A couple of weeks ago I received a copy of a very special book entitled ‘Tales from the Hearth’ that has a delightful oral history of my part of Donegal. This book harks back to a time when people visited others houses to exchange stories by the fireside. I am not sure how or where I discovered this publication, but somehow I made contact with Helen who sent me her last copy of this beautiful little book of stories as recounted by her husband, the late Kevin McFadden.
I grew up in Carrigart, County Donegal, Ireland, in days before television and when the electric lights went off at 10 pm. On summer evenings we stayed outside playing until we had to come in for bed, and in winter we retreated to the fire after dark. At about 7 pm ‘Spaceships Away’ resounded from the radio, heralding the beginning of the nightly series, Dan Dare, Pilot of the Future! My mother had a few special friends who on a regular basis, would call to our house in the evenings. Younger children were sent to bed, we older ones helped with the sandwiches – how I loved to see her friends arriving as my mother made a special plate of her famous mouth-watering salad sandwiches, so yummy! (the secret ingredient was vinegar! ). Mrs McFadden, Kevin’s mother, called on a weekly basis, and I recall that she and my mother would exchange weekend newspapers, such as The Empire News, The Sunday Dispatch, The Sunday People and various others. These ‘British’ papers were crammed full of stories of the British Royals, as well as various scandals – the stuff of endless conversation in a quiet rural village! One of my abiding memories is of how they laughed and enjoyed one another’s company! The McFadden Family lived near us. Kevin and his brother Patrick are the ‘stuff of legend’ in Carrigart! One night there was a terrific explosion, followed by total consternation. Patrick and Kevin had taken an oil drum and dropped a lighted match into it…. and BOOM! I still remember the bang and that their hair and eyebrows were singed – they were very fortunate not to have been seriously injured! I think this was sometime in the early 1960’s, and it remained a significant event in the village for decades!

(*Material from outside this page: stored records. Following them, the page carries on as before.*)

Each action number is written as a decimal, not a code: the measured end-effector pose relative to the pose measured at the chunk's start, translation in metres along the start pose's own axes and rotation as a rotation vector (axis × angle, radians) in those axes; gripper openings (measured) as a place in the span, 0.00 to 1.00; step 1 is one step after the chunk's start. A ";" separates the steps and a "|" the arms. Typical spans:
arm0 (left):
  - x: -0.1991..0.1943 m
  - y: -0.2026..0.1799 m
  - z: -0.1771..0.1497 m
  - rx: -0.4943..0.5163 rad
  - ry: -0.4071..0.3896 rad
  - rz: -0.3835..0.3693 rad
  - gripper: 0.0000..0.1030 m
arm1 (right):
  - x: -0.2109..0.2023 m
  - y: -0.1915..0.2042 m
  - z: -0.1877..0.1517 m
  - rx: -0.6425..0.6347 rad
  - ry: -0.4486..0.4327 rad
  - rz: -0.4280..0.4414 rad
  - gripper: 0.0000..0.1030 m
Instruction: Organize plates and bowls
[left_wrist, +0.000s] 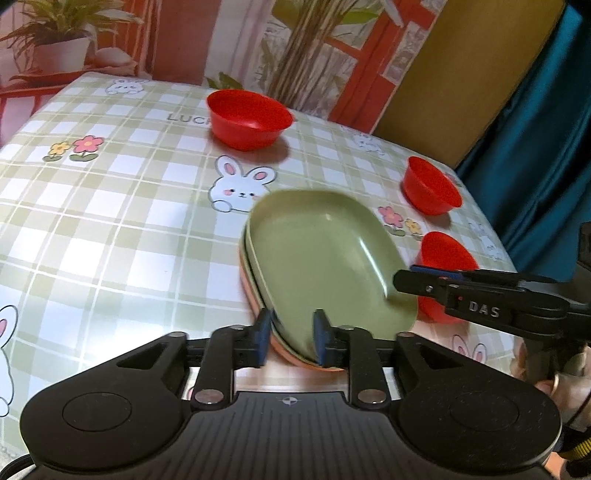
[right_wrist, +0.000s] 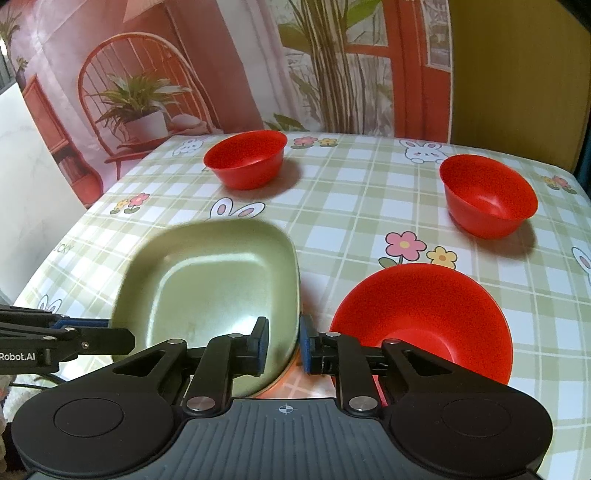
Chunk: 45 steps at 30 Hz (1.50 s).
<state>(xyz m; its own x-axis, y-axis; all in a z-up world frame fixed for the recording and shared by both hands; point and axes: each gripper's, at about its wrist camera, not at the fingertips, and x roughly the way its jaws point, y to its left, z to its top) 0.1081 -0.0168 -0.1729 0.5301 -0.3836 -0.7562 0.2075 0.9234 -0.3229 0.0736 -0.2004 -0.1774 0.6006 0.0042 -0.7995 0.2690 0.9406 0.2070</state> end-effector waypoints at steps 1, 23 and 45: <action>0.000 0.002 0.000 -0.010 0.000 0.003 0.38 | 0.000 0.001 0.000 -0.004 0.001 0.000 0.21; -0.037 0.041 0.048 -0.084 -0.185 0.050 0.38 | -0.028 -0.013 0.030 0.041 -0.129 -0.021 0.22; 0.020 0.087 0.156 0.057 -0.249 0.064 0.38 | 0.066 0.010 0.130 0.051 -0.112 0.111 0.34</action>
<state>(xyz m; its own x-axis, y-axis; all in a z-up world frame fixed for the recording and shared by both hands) 0.2654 0.0577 -0.1271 0.7279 -0.3158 -0.6086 0.2096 0.9476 -0.2410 0.2140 -0.2349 -0.1546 0.7080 0.0666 -0.7030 0.2324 0.9181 0.3211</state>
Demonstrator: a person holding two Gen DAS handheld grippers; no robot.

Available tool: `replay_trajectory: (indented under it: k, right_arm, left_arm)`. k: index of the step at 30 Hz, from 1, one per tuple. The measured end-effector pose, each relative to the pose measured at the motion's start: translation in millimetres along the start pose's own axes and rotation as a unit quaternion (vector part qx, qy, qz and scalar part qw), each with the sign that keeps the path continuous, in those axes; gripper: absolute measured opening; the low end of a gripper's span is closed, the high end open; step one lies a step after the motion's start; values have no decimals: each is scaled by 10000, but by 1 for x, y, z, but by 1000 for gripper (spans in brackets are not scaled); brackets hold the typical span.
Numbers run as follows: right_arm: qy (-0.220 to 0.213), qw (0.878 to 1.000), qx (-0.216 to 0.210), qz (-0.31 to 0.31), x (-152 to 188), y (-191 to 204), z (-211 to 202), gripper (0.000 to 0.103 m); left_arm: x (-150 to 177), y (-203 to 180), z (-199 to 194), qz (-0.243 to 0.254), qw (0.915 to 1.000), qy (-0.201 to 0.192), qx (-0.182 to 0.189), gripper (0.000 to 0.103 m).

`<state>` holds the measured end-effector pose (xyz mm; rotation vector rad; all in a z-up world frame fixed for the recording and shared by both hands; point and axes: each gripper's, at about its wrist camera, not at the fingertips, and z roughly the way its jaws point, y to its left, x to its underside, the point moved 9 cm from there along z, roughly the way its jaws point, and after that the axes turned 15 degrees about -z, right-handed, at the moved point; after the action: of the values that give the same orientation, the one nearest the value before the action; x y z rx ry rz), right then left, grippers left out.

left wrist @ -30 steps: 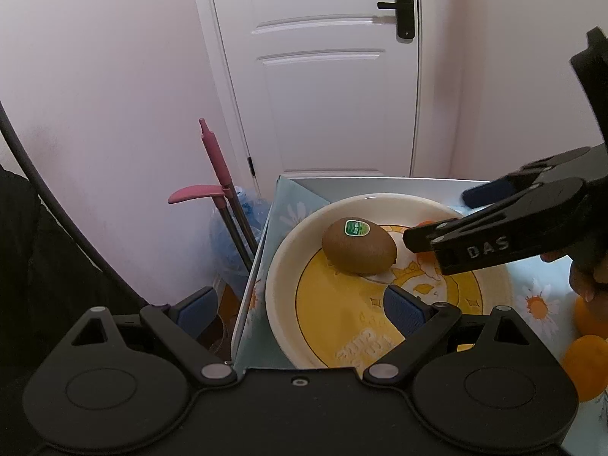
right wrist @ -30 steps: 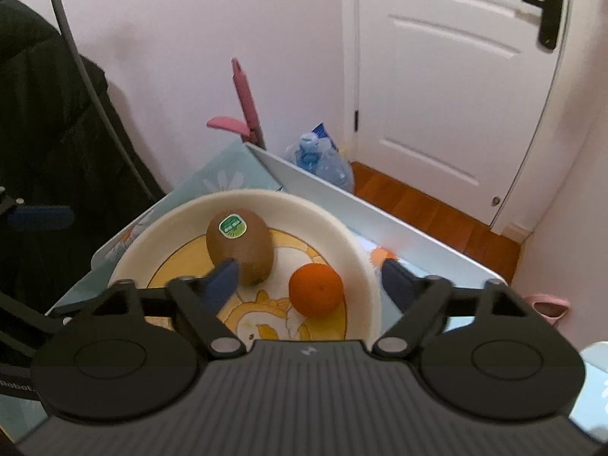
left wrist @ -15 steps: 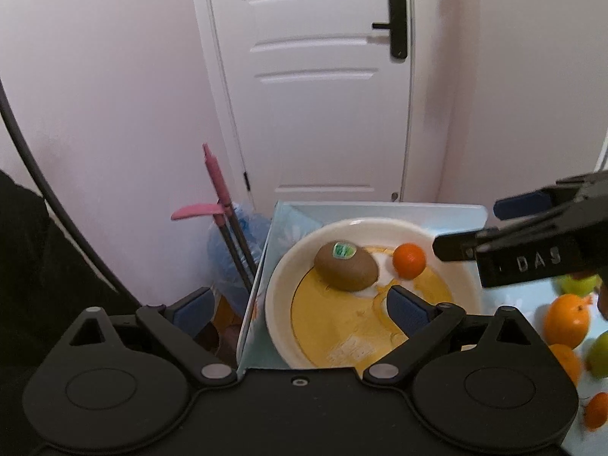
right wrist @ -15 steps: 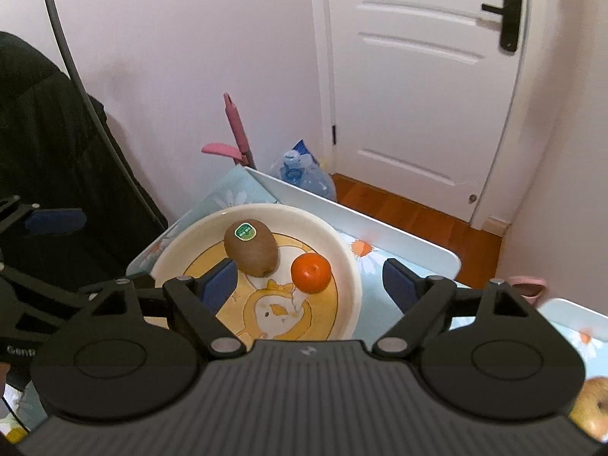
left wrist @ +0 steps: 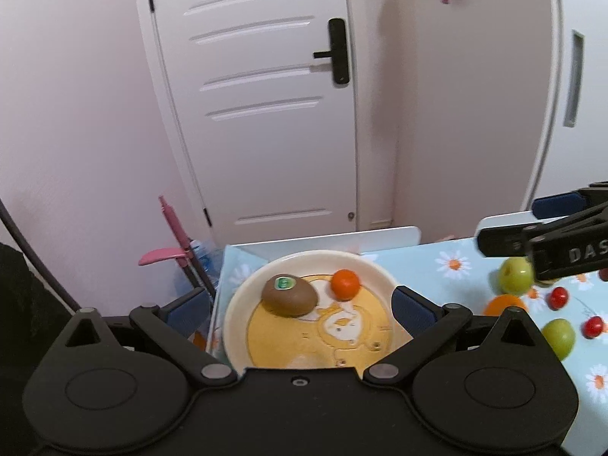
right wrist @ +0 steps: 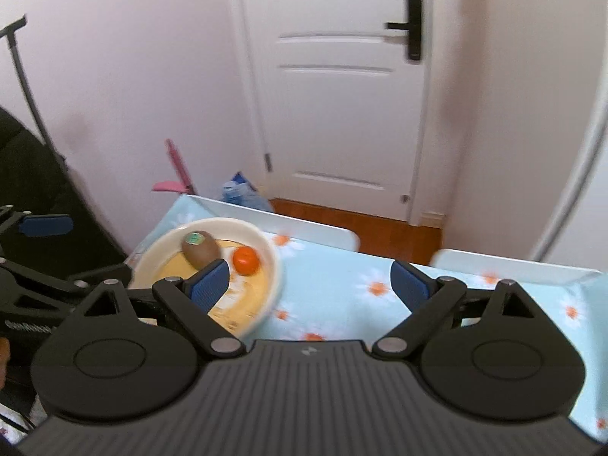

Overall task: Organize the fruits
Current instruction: 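Move both open grippers back over the remaining fruit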

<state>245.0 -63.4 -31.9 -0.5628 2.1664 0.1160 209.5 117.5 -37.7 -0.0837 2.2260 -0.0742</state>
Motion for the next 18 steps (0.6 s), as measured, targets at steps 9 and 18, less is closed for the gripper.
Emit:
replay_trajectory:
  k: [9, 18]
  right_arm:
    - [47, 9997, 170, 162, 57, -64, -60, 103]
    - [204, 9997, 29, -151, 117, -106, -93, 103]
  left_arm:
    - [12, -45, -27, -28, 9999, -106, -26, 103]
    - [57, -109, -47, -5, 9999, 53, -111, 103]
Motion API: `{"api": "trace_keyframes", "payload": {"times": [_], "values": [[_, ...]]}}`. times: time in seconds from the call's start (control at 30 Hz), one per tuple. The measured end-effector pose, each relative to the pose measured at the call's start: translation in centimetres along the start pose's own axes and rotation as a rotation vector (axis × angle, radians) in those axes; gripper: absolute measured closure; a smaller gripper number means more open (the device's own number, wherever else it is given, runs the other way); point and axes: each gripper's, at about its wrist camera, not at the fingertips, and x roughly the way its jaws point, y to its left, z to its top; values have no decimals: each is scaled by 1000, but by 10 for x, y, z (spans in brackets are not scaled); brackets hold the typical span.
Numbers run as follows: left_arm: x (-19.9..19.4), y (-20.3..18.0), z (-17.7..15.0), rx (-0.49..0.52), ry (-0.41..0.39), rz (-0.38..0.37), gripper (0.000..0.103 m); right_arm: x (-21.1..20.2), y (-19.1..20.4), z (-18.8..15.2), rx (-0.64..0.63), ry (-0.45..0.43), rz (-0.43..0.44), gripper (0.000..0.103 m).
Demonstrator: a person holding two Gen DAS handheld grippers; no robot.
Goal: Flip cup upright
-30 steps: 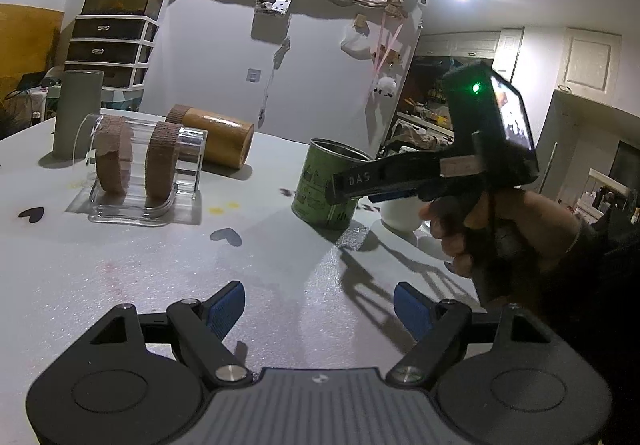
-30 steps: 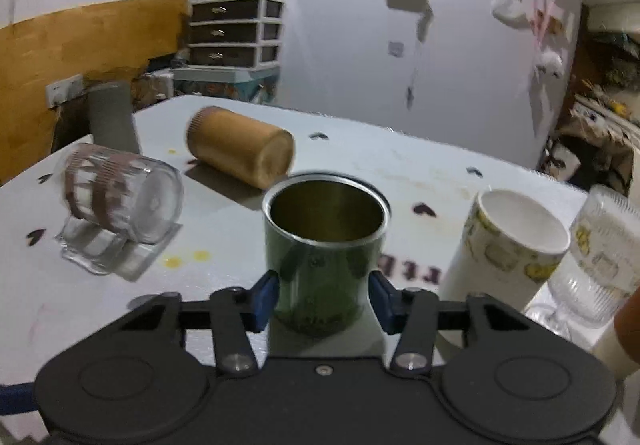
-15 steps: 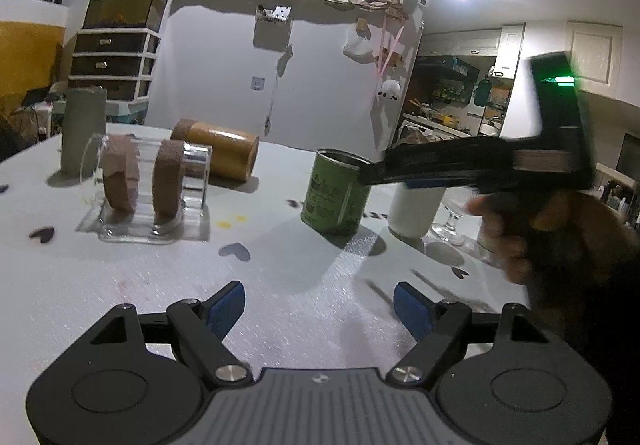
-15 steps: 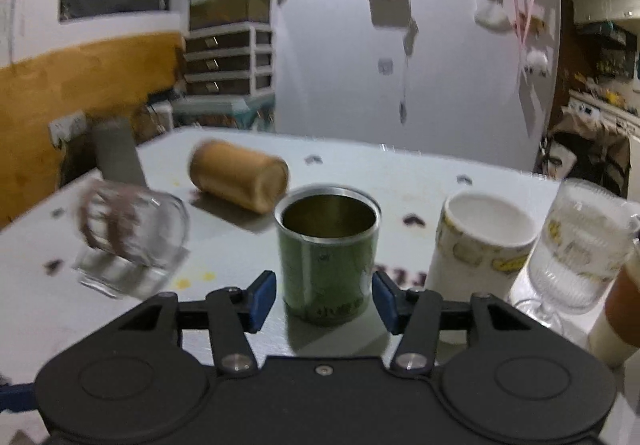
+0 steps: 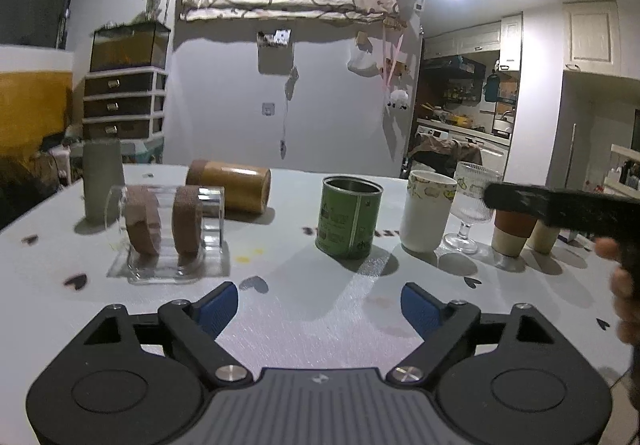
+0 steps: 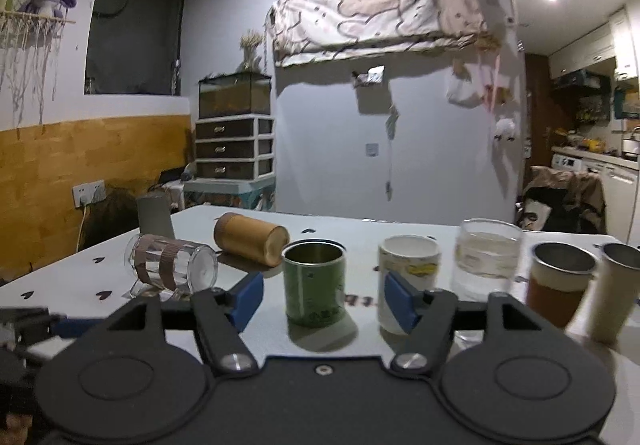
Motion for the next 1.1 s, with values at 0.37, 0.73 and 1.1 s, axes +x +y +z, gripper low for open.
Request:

‘Tales from the Hearth’ re-created these forgotten memories from the 1950’s and early 1960’s just by association. Not only that, the book itself has absolute gems of stories featuring many local characters, many of whom I knew personally. Paddy ‘Long Barney’ – have no idea where the ‘Long Barney’ came from and of course we never thought to ask as these distinguishing nicknames were very common in Donegal, being used to distinguish between families of the same surname and very often, same first names. Paddy Long Barney features in a most unlikely ghost story , full of the familiar local dialect, which is a joy to read!
My favourite story is about the local football team, The Mulroy All Stars who were provided with football strips by migrant workers to Scotland, the local McGroddy brothers, Johnny and his younger brother Andy. (Someplace in my photo-bank I have a picture of these two legends that I will post when and if I find it). The then 16-year-old Kevin was picked as goalie and proudly defended his goalmouth on The Lea just outside Carrigart, resplendent in his yellow polo neck ‘rig’. Even the 11 goals that whizzed past his ear did not dent the great pride he had in turning out in fabulous new team colours! I will have great pleasure in showing this story to the sister of the McGroddy boys when I visit later in the year.
This little book is a great tribute to the local culture of story telling and yarn-spinning that was part and parcel of rural life in Ireland in the 1950’s and 1960’s. It is also a fitting memorial to a son of the parish who emigrated to Canada but never forgot his roots and the delights of the simple life he lived in rural north Donegal. Ar dheis Dé go raibh a anam.
I am most grateful to Helen McFadden for sending me this book – I will treasure it!